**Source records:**
Content starts

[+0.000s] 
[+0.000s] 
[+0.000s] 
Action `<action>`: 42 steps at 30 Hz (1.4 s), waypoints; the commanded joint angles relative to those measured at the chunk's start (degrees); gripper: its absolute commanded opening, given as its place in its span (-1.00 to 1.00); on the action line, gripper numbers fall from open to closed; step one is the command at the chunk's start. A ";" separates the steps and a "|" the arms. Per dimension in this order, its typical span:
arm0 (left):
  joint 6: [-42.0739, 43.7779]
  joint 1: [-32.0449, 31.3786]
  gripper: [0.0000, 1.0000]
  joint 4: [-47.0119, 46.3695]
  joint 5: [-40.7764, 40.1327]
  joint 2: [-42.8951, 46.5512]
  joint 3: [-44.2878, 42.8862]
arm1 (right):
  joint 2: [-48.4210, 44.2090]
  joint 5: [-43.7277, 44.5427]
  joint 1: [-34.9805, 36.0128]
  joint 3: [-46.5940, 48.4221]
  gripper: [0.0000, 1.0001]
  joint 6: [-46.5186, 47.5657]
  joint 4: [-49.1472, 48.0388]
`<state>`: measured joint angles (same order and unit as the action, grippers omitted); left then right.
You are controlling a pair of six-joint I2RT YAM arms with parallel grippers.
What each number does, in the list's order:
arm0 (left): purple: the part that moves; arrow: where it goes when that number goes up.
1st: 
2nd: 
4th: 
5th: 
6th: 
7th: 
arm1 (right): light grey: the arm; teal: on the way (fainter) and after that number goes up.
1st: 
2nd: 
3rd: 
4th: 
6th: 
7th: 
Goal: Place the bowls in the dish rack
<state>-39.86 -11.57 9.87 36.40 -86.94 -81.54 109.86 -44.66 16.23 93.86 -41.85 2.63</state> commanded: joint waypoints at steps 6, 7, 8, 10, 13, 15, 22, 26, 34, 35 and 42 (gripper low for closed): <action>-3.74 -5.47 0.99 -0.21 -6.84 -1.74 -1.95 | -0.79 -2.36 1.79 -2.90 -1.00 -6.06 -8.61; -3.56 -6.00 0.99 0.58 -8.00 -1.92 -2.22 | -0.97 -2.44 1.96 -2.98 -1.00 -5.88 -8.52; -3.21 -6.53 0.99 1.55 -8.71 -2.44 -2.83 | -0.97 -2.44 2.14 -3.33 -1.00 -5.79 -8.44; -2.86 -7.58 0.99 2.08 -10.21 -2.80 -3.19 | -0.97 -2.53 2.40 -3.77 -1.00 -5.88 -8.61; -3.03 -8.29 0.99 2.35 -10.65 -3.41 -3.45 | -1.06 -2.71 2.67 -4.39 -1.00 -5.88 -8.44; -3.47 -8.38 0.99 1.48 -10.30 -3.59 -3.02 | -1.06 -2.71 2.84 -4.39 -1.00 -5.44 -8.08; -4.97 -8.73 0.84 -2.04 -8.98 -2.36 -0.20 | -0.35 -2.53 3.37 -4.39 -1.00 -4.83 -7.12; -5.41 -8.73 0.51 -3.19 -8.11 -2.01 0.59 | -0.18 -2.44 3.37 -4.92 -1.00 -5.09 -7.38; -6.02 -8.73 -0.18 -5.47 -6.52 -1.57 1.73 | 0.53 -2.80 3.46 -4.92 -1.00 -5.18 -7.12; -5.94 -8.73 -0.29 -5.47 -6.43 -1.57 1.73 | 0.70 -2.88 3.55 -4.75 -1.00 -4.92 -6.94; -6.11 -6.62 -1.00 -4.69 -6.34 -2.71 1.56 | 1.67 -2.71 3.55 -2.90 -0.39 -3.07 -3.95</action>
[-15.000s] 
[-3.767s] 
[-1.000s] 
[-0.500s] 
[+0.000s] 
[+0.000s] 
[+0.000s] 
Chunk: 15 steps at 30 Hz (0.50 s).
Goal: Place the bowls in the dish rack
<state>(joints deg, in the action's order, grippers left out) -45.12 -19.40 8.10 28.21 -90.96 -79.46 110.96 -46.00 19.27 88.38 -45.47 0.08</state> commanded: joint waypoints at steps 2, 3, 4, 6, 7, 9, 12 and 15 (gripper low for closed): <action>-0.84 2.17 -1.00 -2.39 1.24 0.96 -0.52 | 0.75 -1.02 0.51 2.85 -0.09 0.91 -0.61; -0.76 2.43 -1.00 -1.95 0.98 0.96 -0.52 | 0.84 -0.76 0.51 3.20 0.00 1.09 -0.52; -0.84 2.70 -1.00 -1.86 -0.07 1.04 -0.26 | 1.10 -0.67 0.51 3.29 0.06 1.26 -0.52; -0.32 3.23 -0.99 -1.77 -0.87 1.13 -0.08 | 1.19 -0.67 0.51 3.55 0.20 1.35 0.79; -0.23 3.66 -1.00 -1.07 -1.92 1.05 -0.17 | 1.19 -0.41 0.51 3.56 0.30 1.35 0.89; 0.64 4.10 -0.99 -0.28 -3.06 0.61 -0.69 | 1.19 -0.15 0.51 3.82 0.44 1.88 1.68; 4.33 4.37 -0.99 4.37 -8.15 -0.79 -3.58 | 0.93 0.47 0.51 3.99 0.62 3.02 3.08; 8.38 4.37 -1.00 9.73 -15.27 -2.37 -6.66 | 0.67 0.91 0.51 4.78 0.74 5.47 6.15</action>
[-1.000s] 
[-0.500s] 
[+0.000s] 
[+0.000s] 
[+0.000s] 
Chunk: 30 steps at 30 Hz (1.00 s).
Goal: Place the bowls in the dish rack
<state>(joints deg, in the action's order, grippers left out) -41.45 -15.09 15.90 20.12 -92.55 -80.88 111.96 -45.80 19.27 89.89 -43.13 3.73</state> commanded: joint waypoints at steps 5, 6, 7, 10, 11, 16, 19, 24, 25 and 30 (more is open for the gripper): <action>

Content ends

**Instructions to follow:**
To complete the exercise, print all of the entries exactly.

**Final answer:**
[+0.000s] 
[+0.000s] 
[+0.000s] 
Action `<action>`: 42 steps at 30 Hz (1.4 s), waypoints; the commanded joint angles relative to those measured at the chunk's start (degrees); gripper: its absolute commanded opening, given as its place in its span (-1.00 to 1.00); on the action line, gripper numbers fall from open to closed; step one is the command at the chunk's start. A ";" separates the steps and a "|" the arms. Per dimension in this order, its typical span:
arm0 (left):
  joint 6: [-42.0739, 43.7779]
  joint 1: [-32.0449, 31.3786]
  gripper: [0.0000, 1.0000]
  joint 4: [-47.0119, 46.3695]
  joint 5: [-40.7764, 40.1327]
  joint 2: [-42.8951, 46.5512]
  joint 3: [-44.2878, 42.8862]
arm1 (right):
  joint 2: [-48.4210, 44.2090]
  joint 5: [-43.7277, 44.5427]
  joint 1: [-34.9805, 36.0128]
  joint 3: [-46.5940, 48.4221]
  gripper: [0.0000, 1.0001]
  joint 6: [-46.5186, 47.5657]
  joint 4: [-49.1472, 48.0388]
`<state>`: measured joint angles (same order and unit as the action, grippers omitted); left then right.
You are controlling a pair of six-joint I2RT YAM arms with parallel grippers.
What each number does, in the list's order:
arm0 (left): purple: the part that moves; arrow: where it goes when that number goes up.
1st: 
2nd: 
4th: 
5th: 
6th: 
7th: 
arm1 (right): light grey: the arm; teal: on the way (fainter) and after that number goes up.
1st: 
2nd: 
3rd: 
4th: 
6th: 
7th: 
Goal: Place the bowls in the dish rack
<state>-39.86 -11.57 9.87 36.40 -86.94 -81.54 109.86 -44.66 16.23 93.86 -41.85 2.63</state> commanded: joint waypoints at steps 6, 7, 8, 10, 13, 15, 22, 26, 34, 35 and 42 (gripper low for closed): <action>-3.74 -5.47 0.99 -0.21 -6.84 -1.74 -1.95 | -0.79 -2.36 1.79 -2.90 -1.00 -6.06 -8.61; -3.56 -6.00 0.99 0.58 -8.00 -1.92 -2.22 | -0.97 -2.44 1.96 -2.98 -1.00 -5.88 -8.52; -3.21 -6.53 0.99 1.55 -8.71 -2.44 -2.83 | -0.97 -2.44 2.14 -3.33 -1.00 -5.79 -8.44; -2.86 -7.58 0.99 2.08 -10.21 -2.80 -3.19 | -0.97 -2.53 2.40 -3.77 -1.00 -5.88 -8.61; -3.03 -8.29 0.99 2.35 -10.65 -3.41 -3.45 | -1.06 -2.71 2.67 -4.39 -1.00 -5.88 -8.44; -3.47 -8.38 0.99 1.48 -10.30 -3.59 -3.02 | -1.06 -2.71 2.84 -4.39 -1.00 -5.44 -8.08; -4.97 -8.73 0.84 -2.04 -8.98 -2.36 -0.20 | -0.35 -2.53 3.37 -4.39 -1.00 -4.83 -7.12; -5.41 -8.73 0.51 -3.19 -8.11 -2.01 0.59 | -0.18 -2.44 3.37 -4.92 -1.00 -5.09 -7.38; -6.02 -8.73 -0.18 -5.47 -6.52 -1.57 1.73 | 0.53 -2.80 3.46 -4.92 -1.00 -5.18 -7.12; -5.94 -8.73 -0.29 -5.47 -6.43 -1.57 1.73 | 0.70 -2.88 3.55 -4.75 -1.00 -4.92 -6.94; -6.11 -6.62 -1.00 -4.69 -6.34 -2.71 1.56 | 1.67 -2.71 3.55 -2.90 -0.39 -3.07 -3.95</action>
[-15.000s] 
[-3.767s] 
[-1.000s] 
[-0.500s] 
[+0.000s] 
[+0.000s] 
[+0.000s] 
Chunk: 15 steps at 30 Hz (0.50 s).
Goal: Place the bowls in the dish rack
<state>(joints deg, in the action's order, grippers left out) -45.12 -19.40 8.10 28.21 -90.96 -79.46 110.96 -46.00 19.27 88.38 -45.47 0.08</state> commanded: joint waypoints at steps 2, 3, 4, 6, 7, 9, 12 and 15 (gripper low for closed): <action>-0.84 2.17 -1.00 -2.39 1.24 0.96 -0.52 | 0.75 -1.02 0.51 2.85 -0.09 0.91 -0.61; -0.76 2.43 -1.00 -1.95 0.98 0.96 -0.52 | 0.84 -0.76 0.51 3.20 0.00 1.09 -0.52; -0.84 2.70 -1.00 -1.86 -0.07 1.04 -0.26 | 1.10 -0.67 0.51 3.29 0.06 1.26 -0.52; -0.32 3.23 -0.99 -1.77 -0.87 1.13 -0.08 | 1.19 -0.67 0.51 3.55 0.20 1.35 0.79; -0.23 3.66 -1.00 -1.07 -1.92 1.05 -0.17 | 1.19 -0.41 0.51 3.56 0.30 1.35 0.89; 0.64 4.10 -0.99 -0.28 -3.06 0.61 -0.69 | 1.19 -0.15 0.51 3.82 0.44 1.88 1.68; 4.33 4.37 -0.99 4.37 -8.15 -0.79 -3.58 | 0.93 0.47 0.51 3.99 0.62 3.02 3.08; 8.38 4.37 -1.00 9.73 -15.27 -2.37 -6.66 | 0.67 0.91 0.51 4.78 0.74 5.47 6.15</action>
[-1.000s] 
[-0.500s] 
[+0.000s] 
[+0.000s] 
[+0.000s] 
Chunk: 30 steps at 30 Hz (1.00 s).
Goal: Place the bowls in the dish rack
<state>(joints deg, in the action's order, grippers left out) -41.45 -15.09 15.90 20.12 -92.55 -80.88 111.96 -45.80 19.27 89.89 -43.13 3.73</state> commanded: joint waypoints at steps 5, 6, 7, 10, 11, 16, 19, 24, 25 and 30 (more is open for the gripper): <action>

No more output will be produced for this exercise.